Tentu saja kini Bi-kwi merasa khawatir sekali. Betapa pun pandainya Suma Lian, kalau ia maju mengeroyoknya bersama Sin-kiam Mo-li dan pembantunya yang kelihatannya juga lihai itu, tidak mungkin gadis itu akan mampu bertahan.

Melihat keraguan Bi-kwi, Sin-kiam Mo-li membentak. “Bi-kwi, hayo cepat bantu kami merobohkan gadis ini. Ingat, anakmu masih berada di tangan kedua orang anak buahku dan sekali aku memberi isyarat, mereka akan menggorok lehernya!”

Bi-kwi masih belum menyerang Suma Lian lagi dan mereka bertiga hanya mengepung gadis itu.

“Mo-li, bukankah yang kau kehendaki adalah agar aku mau bekerja sama denganmu? Nah, aku sudah siap dan mau, oleh karena itu, untuk apa mengeroyok Suma Lian ini? Suma Lian, engkau pergilah dan jangan mencampuri urusanku! Aku mau bekerja sama dengan Sin-kiam Mo-li untuk menentang pemerintah penjajah!”
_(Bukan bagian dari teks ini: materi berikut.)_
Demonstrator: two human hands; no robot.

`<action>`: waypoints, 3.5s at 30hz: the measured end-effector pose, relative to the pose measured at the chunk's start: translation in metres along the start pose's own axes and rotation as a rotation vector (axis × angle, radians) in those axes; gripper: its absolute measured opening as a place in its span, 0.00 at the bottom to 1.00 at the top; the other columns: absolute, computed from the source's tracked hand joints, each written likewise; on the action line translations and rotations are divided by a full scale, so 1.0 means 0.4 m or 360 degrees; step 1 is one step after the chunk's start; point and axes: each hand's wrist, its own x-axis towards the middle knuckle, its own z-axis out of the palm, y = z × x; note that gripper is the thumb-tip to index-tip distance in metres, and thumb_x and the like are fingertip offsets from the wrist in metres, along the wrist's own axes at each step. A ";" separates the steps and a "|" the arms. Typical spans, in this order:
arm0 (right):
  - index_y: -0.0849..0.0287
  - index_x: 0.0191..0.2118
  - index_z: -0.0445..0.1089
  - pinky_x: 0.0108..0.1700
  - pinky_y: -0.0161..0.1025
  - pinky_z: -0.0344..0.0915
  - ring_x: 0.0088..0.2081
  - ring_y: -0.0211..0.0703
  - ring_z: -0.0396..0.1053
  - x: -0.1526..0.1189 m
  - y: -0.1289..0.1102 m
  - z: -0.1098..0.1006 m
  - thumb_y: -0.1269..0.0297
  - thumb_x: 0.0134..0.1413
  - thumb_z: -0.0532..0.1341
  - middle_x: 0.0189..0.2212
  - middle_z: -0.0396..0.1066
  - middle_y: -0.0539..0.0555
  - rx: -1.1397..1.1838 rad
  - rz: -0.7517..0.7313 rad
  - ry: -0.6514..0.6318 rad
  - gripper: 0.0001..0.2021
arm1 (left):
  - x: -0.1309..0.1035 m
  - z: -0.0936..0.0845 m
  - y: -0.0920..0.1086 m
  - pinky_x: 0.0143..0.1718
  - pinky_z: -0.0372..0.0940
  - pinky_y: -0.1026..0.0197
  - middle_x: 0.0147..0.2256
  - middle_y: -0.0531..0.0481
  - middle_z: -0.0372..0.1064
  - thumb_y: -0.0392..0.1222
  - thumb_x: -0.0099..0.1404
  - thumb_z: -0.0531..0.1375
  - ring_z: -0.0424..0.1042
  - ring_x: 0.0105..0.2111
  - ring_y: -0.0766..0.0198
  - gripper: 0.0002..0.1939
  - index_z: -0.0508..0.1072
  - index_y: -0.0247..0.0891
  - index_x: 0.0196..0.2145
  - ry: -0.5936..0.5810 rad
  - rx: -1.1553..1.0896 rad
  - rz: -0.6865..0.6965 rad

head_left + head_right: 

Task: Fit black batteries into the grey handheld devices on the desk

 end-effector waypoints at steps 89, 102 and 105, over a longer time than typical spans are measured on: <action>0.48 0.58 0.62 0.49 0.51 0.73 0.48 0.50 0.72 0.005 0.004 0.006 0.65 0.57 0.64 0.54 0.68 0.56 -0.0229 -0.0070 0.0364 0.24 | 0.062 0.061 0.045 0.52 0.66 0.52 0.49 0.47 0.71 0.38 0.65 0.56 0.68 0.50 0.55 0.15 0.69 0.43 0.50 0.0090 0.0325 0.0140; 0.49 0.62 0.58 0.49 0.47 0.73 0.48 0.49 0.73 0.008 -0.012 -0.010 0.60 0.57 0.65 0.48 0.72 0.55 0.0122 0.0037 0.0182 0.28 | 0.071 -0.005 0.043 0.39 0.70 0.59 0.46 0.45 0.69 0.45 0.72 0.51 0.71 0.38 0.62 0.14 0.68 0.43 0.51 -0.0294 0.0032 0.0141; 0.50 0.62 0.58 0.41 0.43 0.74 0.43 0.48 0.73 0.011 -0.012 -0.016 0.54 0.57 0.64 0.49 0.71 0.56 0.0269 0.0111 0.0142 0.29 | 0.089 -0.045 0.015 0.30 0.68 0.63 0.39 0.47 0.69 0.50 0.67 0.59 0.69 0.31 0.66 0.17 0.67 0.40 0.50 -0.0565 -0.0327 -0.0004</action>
Tentu saja bukan tidak ada artinya Bi-kwi menyuruh Suma Lian pergi. Pertama, supaya gadis itu selamat, ke dua agar gadis itu mencari bala bantuan untuk menyelamatkan ia dan puteranya.

Akan tetapi, Suma Lian mempunyai pikiran yang lain lagi. Gadis yang cerdik ini melihat kesempatan bagus terbuka ketika Sin-kiam Mo-li menyerahkan anak itu kepada dua orang anggota Ang-i Mo-pang.
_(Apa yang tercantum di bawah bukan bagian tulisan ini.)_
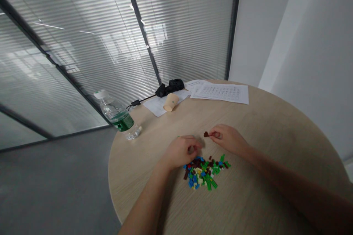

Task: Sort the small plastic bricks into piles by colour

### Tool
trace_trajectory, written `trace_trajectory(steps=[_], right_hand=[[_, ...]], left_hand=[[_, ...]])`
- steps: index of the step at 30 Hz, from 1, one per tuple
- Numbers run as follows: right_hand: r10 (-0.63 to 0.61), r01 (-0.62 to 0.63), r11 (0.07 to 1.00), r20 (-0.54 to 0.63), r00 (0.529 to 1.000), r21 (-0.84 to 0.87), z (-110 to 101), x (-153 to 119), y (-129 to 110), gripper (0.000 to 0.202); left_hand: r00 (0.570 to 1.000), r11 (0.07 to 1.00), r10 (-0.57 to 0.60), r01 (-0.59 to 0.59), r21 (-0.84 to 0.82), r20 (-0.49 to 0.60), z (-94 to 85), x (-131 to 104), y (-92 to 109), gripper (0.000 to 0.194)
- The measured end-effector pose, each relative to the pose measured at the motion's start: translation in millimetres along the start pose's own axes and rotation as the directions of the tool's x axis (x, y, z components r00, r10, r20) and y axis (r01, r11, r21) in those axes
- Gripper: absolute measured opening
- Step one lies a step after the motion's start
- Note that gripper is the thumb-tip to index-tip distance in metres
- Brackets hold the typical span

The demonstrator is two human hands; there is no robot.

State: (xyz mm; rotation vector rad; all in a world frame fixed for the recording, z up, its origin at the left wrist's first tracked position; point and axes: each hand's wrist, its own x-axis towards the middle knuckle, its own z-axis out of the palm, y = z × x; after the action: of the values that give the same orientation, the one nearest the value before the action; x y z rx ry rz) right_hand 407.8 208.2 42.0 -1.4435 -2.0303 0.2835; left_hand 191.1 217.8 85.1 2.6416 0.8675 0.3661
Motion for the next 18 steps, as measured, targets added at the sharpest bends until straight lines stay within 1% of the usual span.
trace_trajectory(steps=[4,10,18], right_hand=[[-0.027,0.026,1.000,0.019,0.999,0.011,3.4,0.1,-0.5,0.010],[0.032,-0.032,0.999,0.012,0.999,0.042,8.2,0.4,2.2,0.013],[0.089,-0.089,0.995,0.006,0.996,0.035,6.1,0.5,-5.5,0.009]], left_hand=[[1.000,1.000,0.027,-0.027,-0.016,0.016,1.0,-1.1,0.1,0.020],[0.997,0.998,0.048,-0.046,-0.036,0.054,0.1,-2.3,-1.8,0.020],[0.997,1.000,0.012,-0.010,-0.024,0.070,0.1,-2.7,-3.5,0.016]])
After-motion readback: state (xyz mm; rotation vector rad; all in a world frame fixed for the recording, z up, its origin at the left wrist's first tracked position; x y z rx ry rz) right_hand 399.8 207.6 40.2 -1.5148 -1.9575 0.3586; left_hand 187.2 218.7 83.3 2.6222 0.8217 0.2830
“Apa, Bibi? Engkau suruh aku pergi? Aku justru hendak membasmi iblis ini. Cepat ambil puteramu!” Berkata demikian, dengan tiba-tiba sekali ia sudah memutar suling emasnya dan menyerang dengan amat dahsyatnya kepada Sin-kiam Mo-li!

Gadis ini mempergunakan jurus ampuh dari gabungan Ilmu Pedang Naga Siluman dan Ilmu Pedang Suling Emas, yang baru-baru ini sudah dilatihnya dengan tekun di bawah bimbingan ibunya. Sambil menyerang, dia lantas mengerahkan tenaga Inti Bumi, yang merupakan sinkang yang paling cocok untuk memainkan ilmu pedang dengan suling itu, juga ia mengeluarkan suara melengking nyaring yang mengandung kekuatan sihir untuk mengejutkan lawan!
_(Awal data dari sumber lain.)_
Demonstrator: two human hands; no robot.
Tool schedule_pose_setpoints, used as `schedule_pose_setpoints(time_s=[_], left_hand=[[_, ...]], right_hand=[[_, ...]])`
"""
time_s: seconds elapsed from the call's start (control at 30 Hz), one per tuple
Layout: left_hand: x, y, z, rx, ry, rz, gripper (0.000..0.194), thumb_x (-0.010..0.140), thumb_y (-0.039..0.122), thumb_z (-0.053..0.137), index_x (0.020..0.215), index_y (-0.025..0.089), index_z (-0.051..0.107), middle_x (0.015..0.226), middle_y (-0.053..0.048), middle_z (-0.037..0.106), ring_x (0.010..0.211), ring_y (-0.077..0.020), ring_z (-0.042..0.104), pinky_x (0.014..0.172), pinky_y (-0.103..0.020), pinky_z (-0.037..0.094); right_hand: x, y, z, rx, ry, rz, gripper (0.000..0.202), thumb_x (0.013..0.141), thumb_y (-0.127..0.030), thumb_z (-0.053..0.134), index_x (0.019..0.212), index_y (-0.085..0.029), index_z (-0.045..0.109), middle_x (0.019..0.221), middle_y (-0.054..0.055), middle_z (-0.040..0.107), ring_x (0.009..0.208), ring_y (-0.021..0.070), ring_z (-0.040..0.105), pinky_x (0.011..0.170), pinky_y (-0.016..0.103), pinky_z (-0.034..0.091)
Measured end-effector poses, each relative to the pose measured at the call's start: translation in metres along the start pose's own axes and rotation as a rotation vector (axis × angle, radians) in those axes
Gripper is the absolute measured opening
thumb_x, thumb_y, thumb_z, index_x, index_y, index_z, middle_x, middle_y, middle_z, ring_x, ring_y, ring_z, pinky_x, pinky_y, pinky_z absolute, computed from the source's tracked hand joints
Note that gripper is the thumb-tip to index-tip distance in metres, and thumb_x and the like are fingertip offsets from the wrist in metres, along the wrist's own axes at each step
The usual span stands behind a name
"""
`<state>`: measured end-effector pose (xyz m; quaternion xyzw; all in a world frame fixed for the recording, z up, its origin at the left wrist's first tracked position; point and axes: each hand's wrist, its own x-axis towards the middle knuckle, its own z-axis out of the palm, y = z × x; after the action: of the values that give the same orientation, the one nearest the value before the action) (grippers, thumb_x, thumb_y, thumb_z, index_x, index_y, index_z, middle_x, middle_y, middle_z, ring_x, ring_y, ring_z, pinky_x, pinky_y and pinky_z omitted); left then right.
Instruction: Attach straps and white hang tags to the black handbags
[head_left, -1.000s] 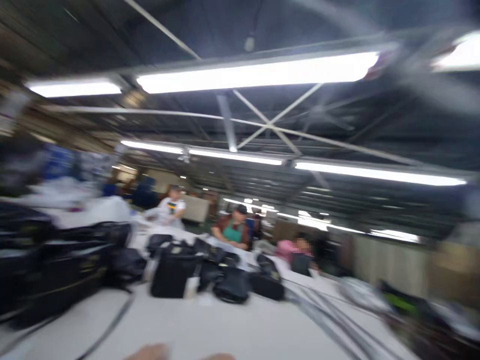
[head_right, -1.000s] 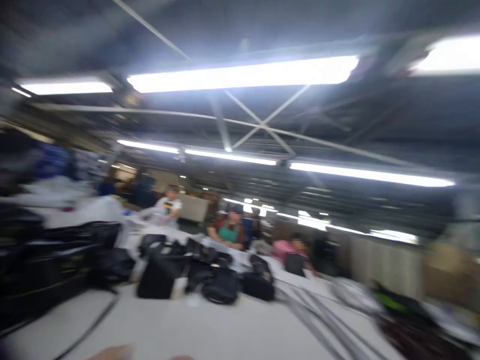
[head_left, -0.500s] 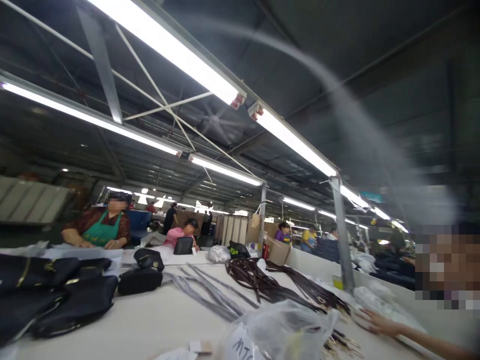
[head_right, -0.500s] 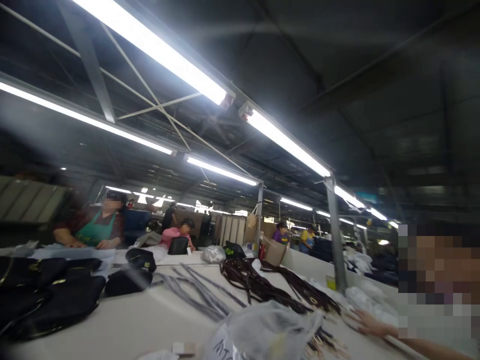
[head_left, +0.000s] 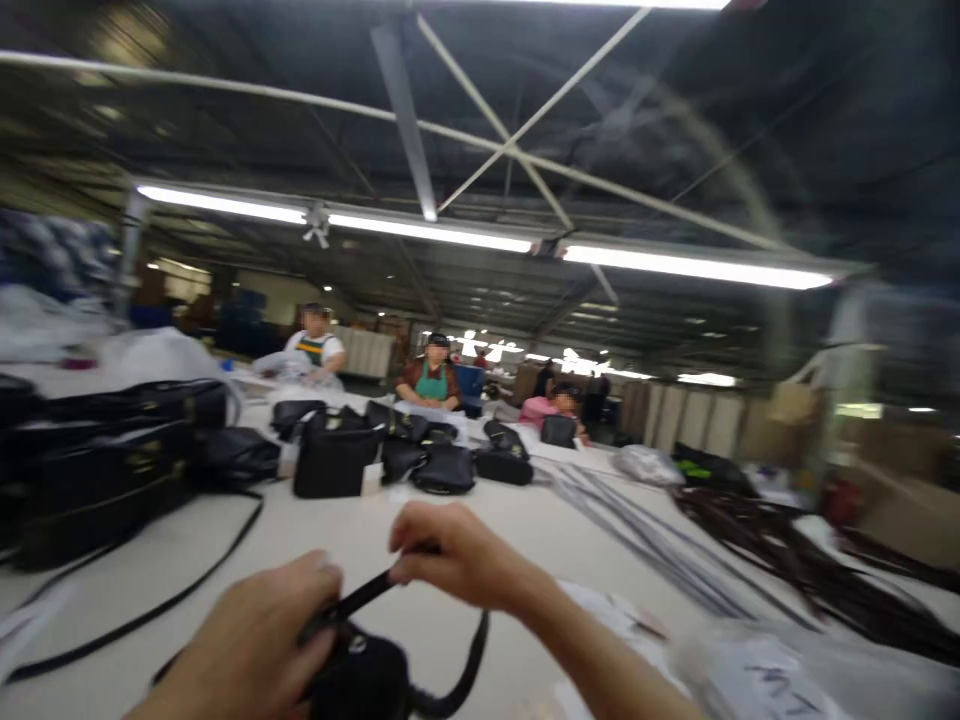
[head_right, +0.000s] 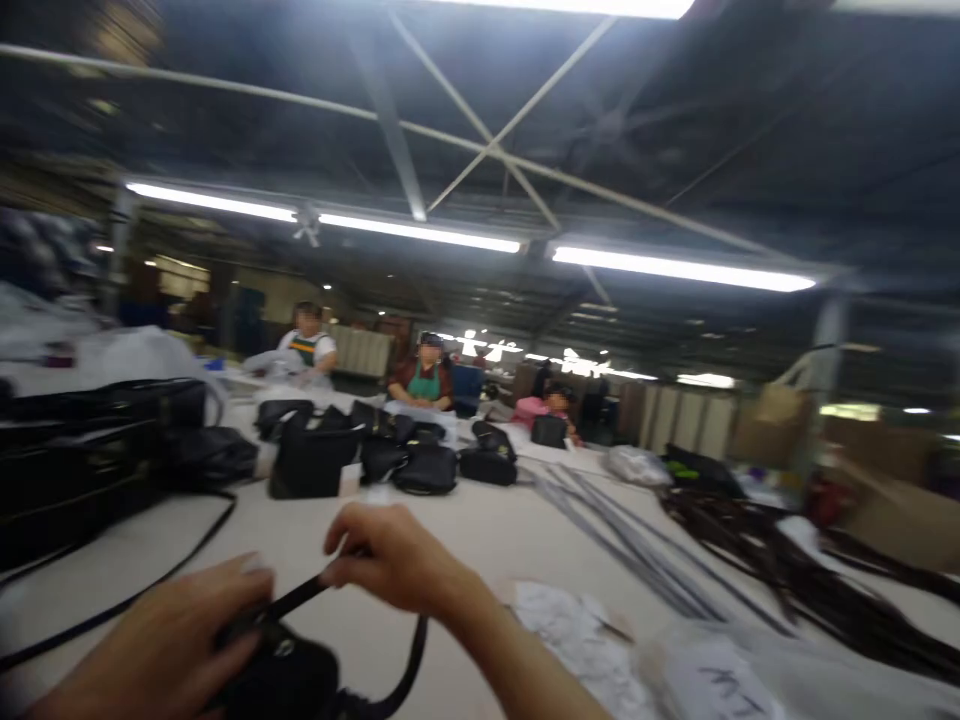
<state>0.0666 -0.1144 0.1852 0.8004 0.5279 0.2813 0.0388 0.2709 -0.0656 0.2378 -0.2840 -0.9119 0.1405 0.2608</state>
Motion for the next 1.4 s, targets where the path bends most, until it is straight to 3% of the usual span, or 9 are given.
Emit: schedule_pose_setpoints(time_s=[0.1, 0.27, 0.37, 0.5, 0.73, 0.8, 1.0, 1.17, 1.4], left_hand=[[-0.013, 0.001, -0.012, 0.157, -0.061, -0.066, 0.013, 0.082, 0.012, 0.049, 0.077, 0.022, 0.057, 0.084, -0.002, 0.062, 0.078, -0.0199, 0.062, 0.068, -0.030, 0.043], [-0.010, 0.008, -0.013, -0.001, 0.073, -0.096, 0.020, 0.081, 0.007, 0.043, 0.085, 0.022, 0.056, 0.098, -0.004, 0.059, 0.082, -0.0179, 0.061, 0.075, -0.029, 0.045], [-0.014, 0.006, -0.014, -0.102, 0.127, -0.069, 0.018, 0.083, 0.009, 0.045, 0.084, 0.021, 0.059, 0.106, -0.004, 0.058, 0.085, -0.0168, 0.061, 0.081, -0.029, 0.046], [-0.020, 0.000, -0.019, -0.040, 0.173, -0.061, 0.014, 0.083, 0.013, 0.054, 0.084, 0.021, 0.065, 0.116, -0.004, 0.057, 0.093, -0.0193, 0.061, 0.084, -0.032, 0.047], [-0.029, -0.022, -0.033, 0.008, -0.046, 0.003, 0.017, 0.088, 0.015, 0.059, 0.096, 0.021, 0.072, 0.096, -0.004, 0.072, 0.091, -0.0199, 0.066, 0.084, -0.029, 0.049], [-0.031, -0.025, -0.036, 0.046, -0.106, 0.000, 0.023, 0.088, 0.012, 0.056, 0.100, 0.022, 0.072, 0.095, -0.004, 0.075, 0.092, -0.0218, 0.068, 0.083, -0.030, 0.050], [-0.026, -0.020, -0.040, 0.322, -0.232, 0.079, 0.023, 0.077, 0.003, 0.055, 0.075, 0.018, 0.072, 0.082, -0.007, 0.070, 0.079, -0.0245, 0.068, 0.064, -0.030, 0.050], [-0.024, -0.016, -0.043, 0.395, -0.248, 0.136, 0.023, 0.079, 0.002, 0.055, 0.084, 0.019, 0.069, 0.086, -0.004, 0.068, 0.074, -0.0202, 0.067, 0.061, -0.026, 0.050], [-0.025, -0.009, -0.050, 0.479, -0.303, 0.143, 0.019, 0.078, 0.003, 0.057, 0.079, 0.017, 0.070, 0.088, -0.006, 0.070, 0.074, -0.0231, 0.070, 0.058, -0.029, 0.050]], right_hand=[[-0.003, -0.003, 0.001, -0.176, 0.051, -0.046, 0.014, 0.082, -0.007, 0.070, 0.084, -0.020, 0.064, 0.075, -0.003, 0.068, 0.070, 0.0129, 0.062, 0.063, 0.021, 0.044], [-0.020, -0.018, 0.017, -0.516, 0.315, -0.269, 0.018, 0.092, -0.012, 0.056, 0.077, -0.019, 0.064, 0.084, 0.004, 0.067, 0.077, 0.0178, 0.059, 0.071, 0.029, 0.043], [-0.030, -0.021, 0.032, -0.381, 0.183, -0.238, 0.021, 0.096, -0.014, 0.050, 0.082, -0.021, 0.065, 0.079, 0.001, 0.066, 0.071, 0.0153, 0.059, 0.063, 0.024, 0.043], [-0.033, -0.017, 0.054, -0.365, 0.111, -0.315, 0.011, 0.093, -0.018, 0.055, 0.090, -0.023, 0.064, 0.089, 0.002, 0.069, 0.081, 0.0197, 0.062, 0.070, 0.028, 0.046], [-0.028, 0.018, 0.096, -0.387, 0.262, -0.473, 0.017, 0.089, -0.020, 0.058, 0.105, -0.025, 0.062, 0.087, 0.001, 0.072, 0.071, 0.0202, 0.061, 0.063, 0.032, 0.040], [-0.025, 0.019, 0.094, -0.381, 0.248, -0.500, 0.016, 0.090, -0.020, 0.058, 0.106, -0.025, 0.061, 0.089, 0.001, 0.073, 0.074, 0.0198, 0.062, 0.065, 0.031, 0.040], [-0.015, -0.002, 0.073, -0.357, -0.065, -0.479, 0.011, 0.092, -0.024, 0.062, 0.103, -0.027, 0.062, 0.099, -0.004, 0.076, 0.090, 0.0181, 0.067, 0.079, 0.031, 0.043], [-0.016, 0.001, 0.080, -0.237, 0.044, -0.529, 0.017, 0.101, -0.032, 0.046, 0.105, -0.026, 0.062, 0.093, -0.004, 0.077, 0.086, 0.0165, 0.069, 0.075, 0.030, 0.044], [-0.023, -0.010, 0.075, -0.366, 0.095, -0.568, 0.023, 0.104, -0.024, 0.038, 0.116, -0.021, 0.057, 0.100, 0.003, 0.076, 0.079, 0.0151, 0.069, 0.068, 0.026, 0.049]])
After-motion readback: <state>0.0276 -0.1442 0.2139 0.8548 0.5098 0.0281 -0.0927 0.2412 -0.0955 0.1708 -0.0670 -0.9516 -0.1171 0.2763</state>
Menghadapi serangan ini, Sin-kiam Mo-li terkejut bukan main. Kekuatan sihir dalam suara melengking itu membuat ia terkejut dan kehilangan akal sehingga ia tidak dapat berbuat atau mengeluarkan suara ketika pada saat itu Bi-kwi sudah meloncat ke arah puteranya. Sin-kiam Mo-li sibuk menghadapi serangan dahsyat dari Suma Lian itu dan biar pun ia menggunakan pedang dan kebutan untuk melindungi dirinya, tetap saja ia terdesak sampai mundur beberapa langkah namun belum juga mampu membebaskan diri dari ancaman gulungan sinar suling emas itu!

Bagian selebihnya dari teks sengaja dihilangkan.